* [The task] Check every line below for the word "camera" and copy each one that has it.

* [Material shown]
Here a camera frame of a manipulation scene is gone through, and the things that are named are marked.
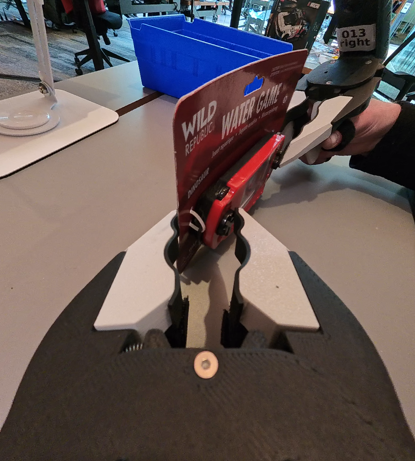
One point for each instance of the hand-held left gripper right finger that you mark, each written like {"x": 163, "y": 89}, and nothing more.
{"x": 276, "y": 288}

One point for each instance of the black printed box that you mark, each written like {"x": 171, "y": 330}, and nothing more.
{"x": 290, "y": 21}

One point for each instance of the black office chair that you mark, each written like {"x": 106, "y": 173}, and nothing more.
{"x": 99, "y": 21}

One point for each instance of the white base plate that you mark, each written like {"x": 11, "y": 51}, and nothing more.
{"x": 85, "y": 115}

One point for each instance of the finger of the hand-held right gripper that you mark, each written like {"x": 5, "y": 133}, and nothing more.
{"x": 319, "y": 122}
{"x": 297, "y": 119}

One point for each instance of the red handheld toy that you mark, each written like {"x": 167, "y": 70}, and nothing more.
{"x": 200, "y": 151}

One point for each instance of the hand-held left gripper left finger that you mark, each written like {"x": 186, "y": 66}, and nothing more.
{"x": 135, "y": 288}

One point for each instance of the person's right forearm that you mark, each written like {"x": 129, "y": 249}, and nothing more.
{"x": 409, "y": 155}

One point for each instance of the person's right hand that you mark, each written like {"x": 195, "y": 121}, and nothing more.
{"x": 376, "y": 129}

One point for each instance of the blue plastic bin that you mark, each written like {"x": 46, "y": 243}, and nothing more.
{"x": 175, "y": 61}

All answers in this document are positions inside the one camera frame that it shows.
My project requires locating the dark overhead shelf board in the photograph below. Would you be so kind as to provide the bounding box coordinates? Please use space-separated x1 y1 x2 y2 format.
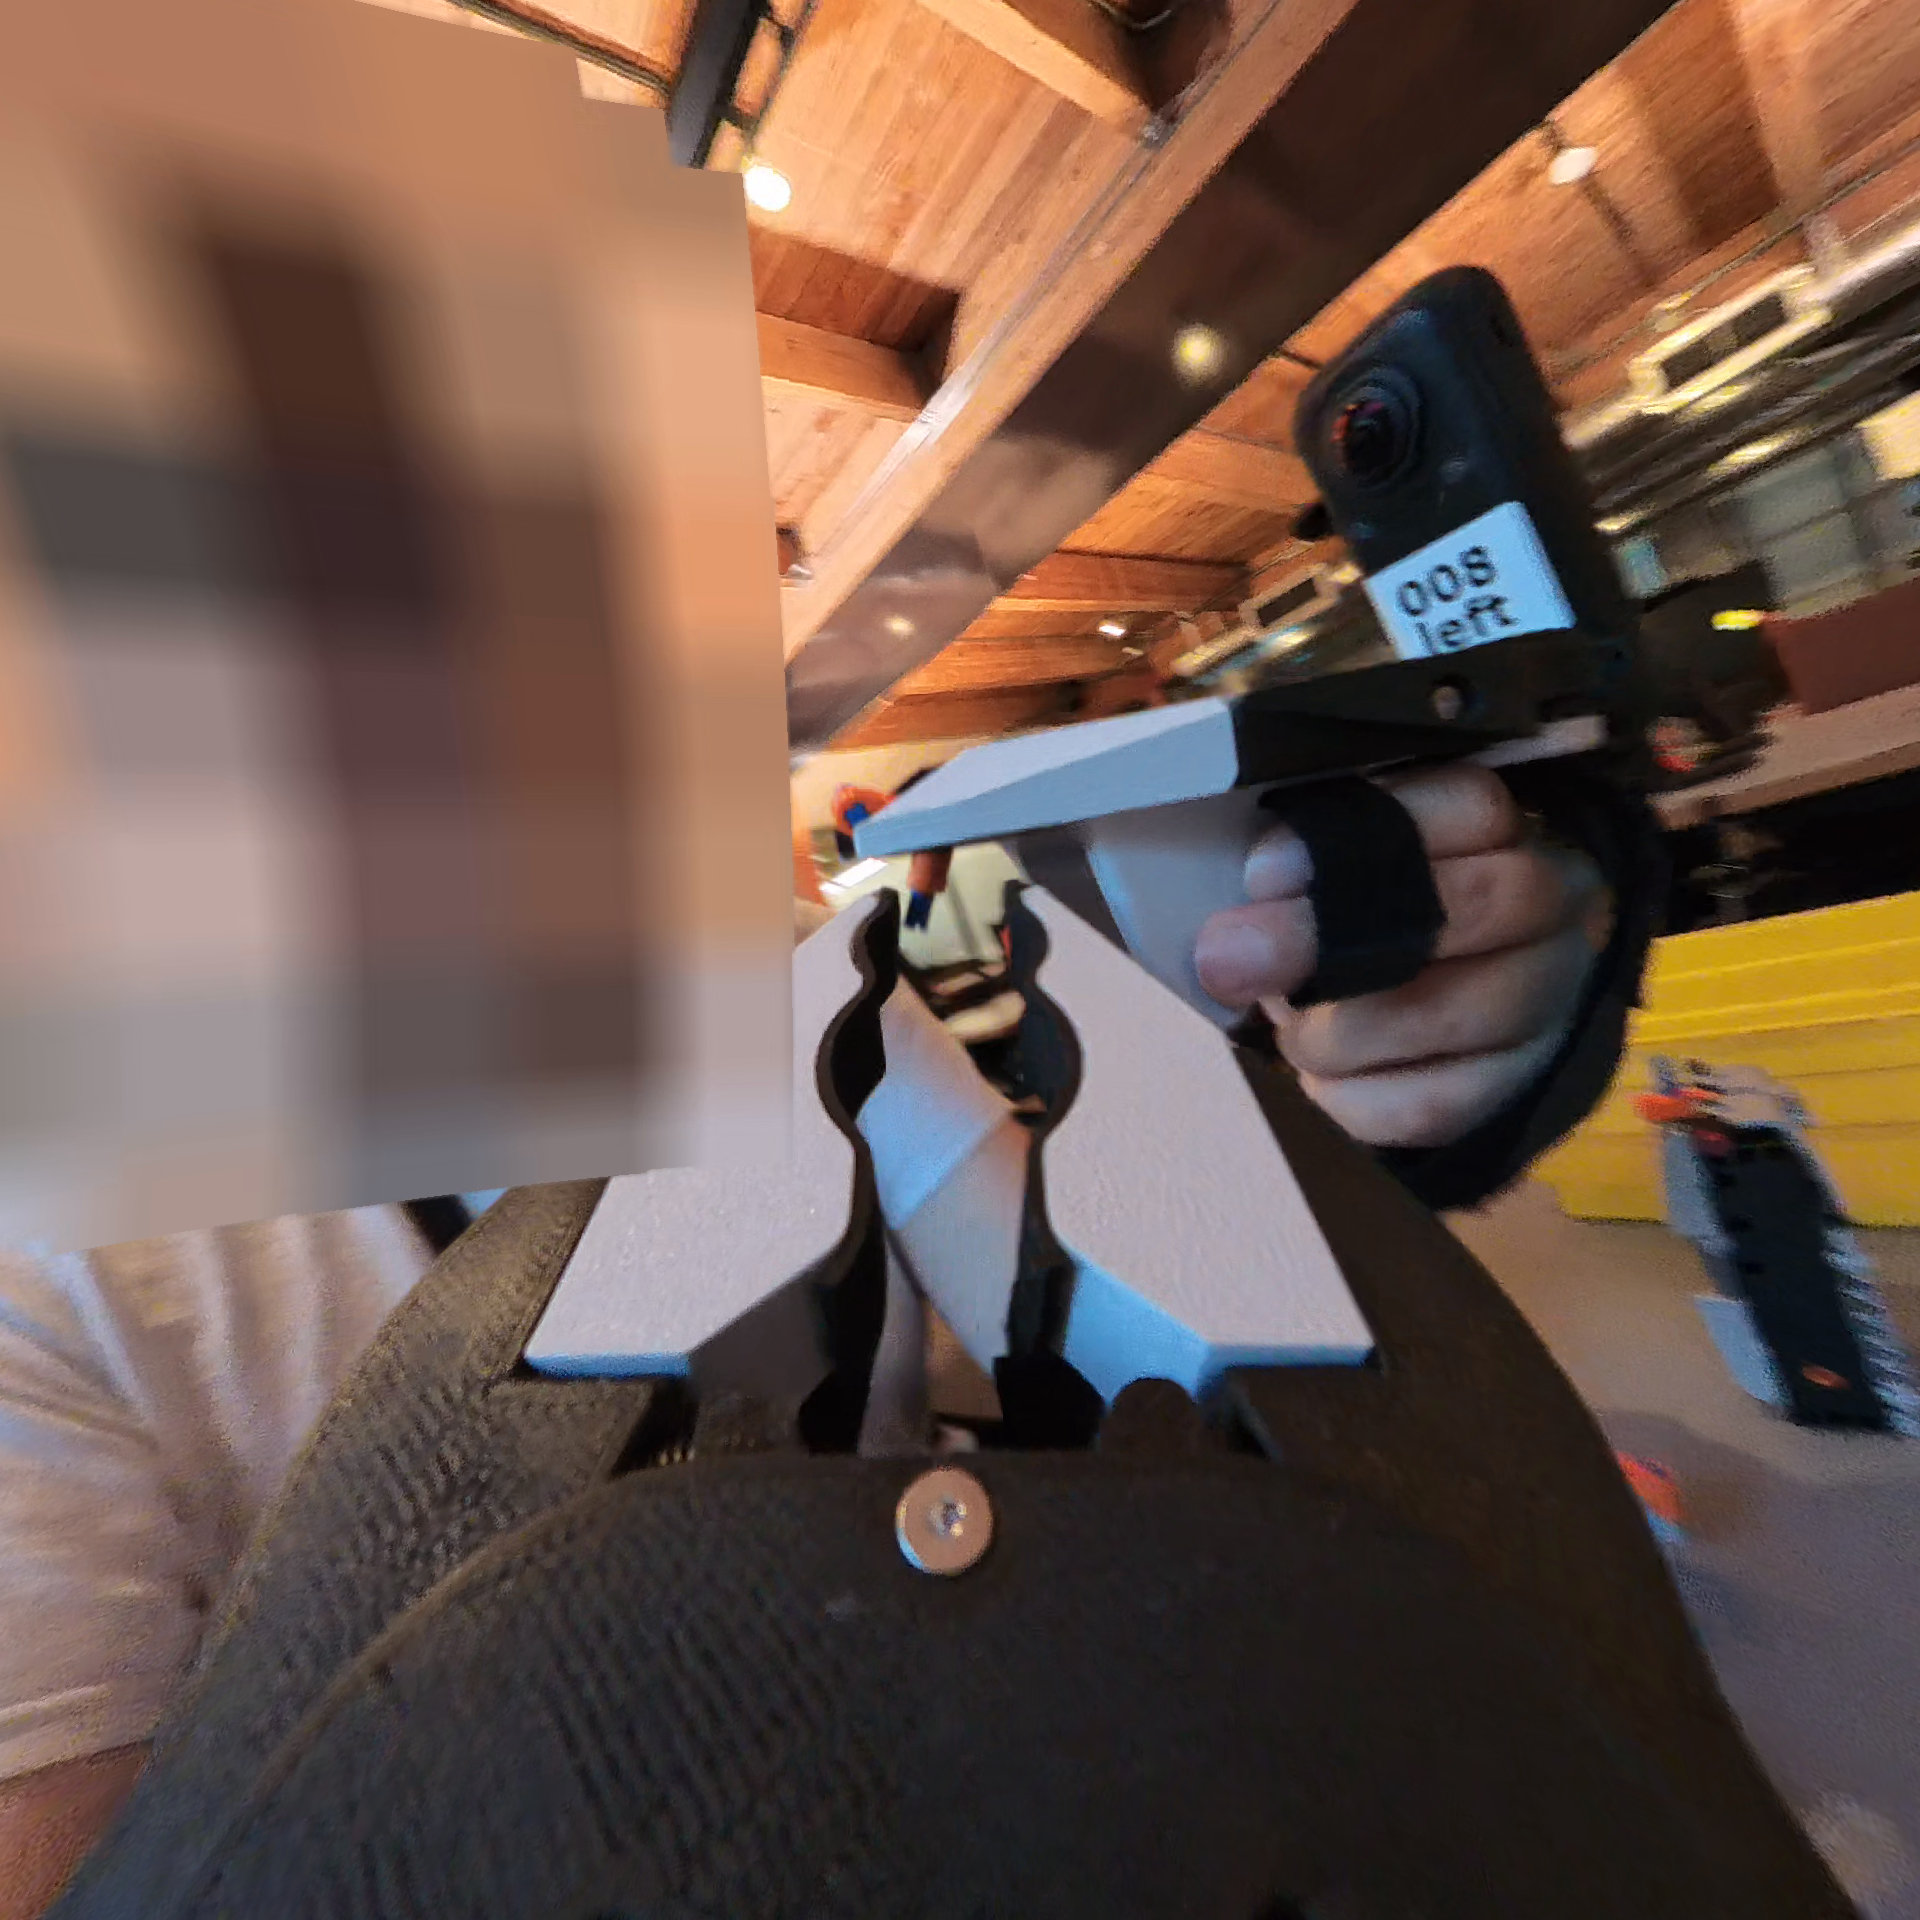
783 0 1704 753

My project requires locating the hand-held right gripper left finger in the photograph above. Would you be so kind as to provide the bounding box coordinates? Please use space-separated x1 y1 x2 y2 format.
526 897 902 1455

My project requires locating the person's left hand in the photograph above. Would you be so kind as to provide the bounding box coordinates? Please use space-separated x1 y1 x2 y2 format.
1196 761 1613 1152

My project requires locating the person's right forearm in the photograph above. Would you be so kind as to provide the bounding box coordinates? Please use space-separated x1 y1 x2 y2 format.
0 1744 159 1920

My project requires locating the yellow box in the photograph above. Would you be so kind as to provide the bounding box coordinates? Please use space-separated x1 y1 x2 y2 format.
1528 892 1920 1225

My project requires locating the black tracked toy robot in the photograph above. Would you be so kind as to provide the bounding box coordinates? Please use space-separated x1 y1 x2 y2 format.
1638 1054 1920 1438

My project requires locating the orange blue toy connector piece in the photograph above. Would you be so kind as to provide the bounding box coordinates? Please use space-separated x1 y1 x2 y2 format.
831 780 950 936

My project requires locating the person's white shirt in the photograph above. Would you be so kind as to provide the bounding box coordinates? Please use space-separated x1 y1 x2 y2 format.
0 1199 504 1787

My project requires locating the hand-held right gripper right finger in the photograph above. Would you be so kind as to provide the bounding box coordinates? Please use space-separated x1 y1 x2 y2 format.
989 884 1378 1455

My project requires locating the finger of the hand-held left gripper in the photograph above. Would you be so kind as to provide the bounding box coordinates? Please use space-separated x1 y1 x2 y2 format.
854 990 1044 1369
852 699 1242 863

* [Answer box]
Here a camera frame of a manipulation scene is gone through, and the things that are named are marked.
All answers in this document are positions inside the one camera frame that it shows.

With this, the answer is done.